I Want To Start Track In High School?

I Want To Start Track In High School?

by Sarah

Hi!

So next year I will be a freshman in high school and I really want to try out for track. The thing is, I have never done track before or anything distance related. So I want to start “training” now so I’ll have plenty of time to prepare. I just have a few questions:

-What is the typical high school track tryout like? What do they generally expect you to do?

-What is the difference between track and cross country?

– Is there a good training program I can do?

I know these are REALLY basic questions but if you could help, that would be awesome. Any other tips would be good too!:)

Hello Sarah,

I’ll answer your questions one by one. First, at our school, we put the new track athletes through a series of tests to see what events they possibly would excel at. Some of these tests include doing a standing broad jump. Good jumpers are used in the high jump, long jump, and triple jump. We do a 100 meter dash. Obviously the fast times would be in sprinting events like the 100, 200, and 400. If you are good jumper and a good sprinter, you could also try doing the hurdles. Finally, the last test is an 800, or the half mile run. The best runners in this event will probably be the distance runners on the track team and do events like the 800, mile, or two mile run. We don’t have cuts at our school, so even though it’s called a “tryout,” it’s more of to see what events you should do. I doubt your school has cuts, but I could be wrong.

The difference between track and cross country is only really in the races. For both sports, if you run the distance events for track, the training is similar. You have to do a lot of distance runs and endurance workouts to get into shape for the races.

Cross Country is a longer race. Depending upon which state you areĀ in, the race is anywhere from 2 to a little over 3 miles. Cross Country also is ran on grass or trails. For instance, at the school I coach at, we run our race at a local park. You have to deal with hills too for cross country. One nice thing is everyone on your team runs the same distance. You also get to race together as a team instead of doing different events like in track.

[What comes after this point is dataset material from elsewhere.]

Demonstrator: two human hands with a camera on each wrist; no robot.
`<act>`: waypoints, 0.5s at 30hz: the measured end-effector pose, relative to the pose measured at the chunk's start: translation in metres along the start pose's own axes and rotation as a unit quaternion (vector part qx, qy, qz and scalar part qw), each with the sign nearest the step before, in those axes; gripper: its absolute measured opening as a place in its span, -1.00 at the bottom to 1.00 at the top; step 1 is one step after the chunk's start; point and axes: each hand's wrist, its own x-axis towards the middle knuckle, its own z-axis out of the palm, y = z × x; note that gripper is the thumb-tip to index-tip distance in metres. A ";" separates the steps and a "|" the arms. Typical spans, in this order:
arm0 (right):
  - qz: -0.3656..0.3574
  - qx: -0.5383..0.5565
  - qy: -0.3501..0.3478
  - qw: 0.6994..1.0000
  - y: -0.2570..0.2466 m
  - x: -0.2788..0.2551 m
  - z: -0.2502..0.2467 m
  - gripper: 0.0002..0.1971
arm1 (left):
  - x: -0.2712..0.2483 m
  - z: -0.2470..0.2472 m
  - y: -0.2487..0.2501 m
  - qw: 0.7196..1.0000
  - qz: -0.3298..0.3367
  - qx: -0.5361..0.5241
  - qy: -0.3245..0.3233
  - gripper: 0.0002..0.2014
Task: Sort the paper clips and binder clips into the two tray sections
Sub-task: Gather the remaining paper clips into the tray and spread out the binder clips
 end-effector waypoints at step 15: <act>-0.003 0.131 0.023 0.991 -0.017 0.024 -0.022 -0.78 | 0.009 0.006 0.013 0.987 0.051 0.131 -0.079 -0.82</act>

Track has a lot of events, but all the running races are run right on the track. For me, track can get a little boring, especially for an event like the 3200 or 2 mile run. You have to run eight laps, so all that going in a circle gets a bit old. The mile and half mile are a little more exciting, but you have to have some decent sprinting speed for the finishing kick in close races. You can also do field events and run. For instance, my wife would run the half mile, but she also did the long jump. In college, I would run the mile, but I also threw the javelin. The variety makes it kind of cool in a track meet.

As for training, just start running four or five times a week. I wouldn’t worry about a comprehensive training program. Just get a routine down where you run consistently. Don’t worry about how fast or slow you are going. Work yourself up to where you are comfortable running three to four miles. Another way to be prepared is to do other sports in the meantime. Soccer, basketball, and swimming are all great sports that build your endurance so running won’t be as difficult for you when the CC or track season starts. Here’s a few videos with Track and CC Tips.

I hope I answered your questions. Good luck next year. The best thing about CC and Track are the people. You’ll meet some nice girls and hopefully make some great friends.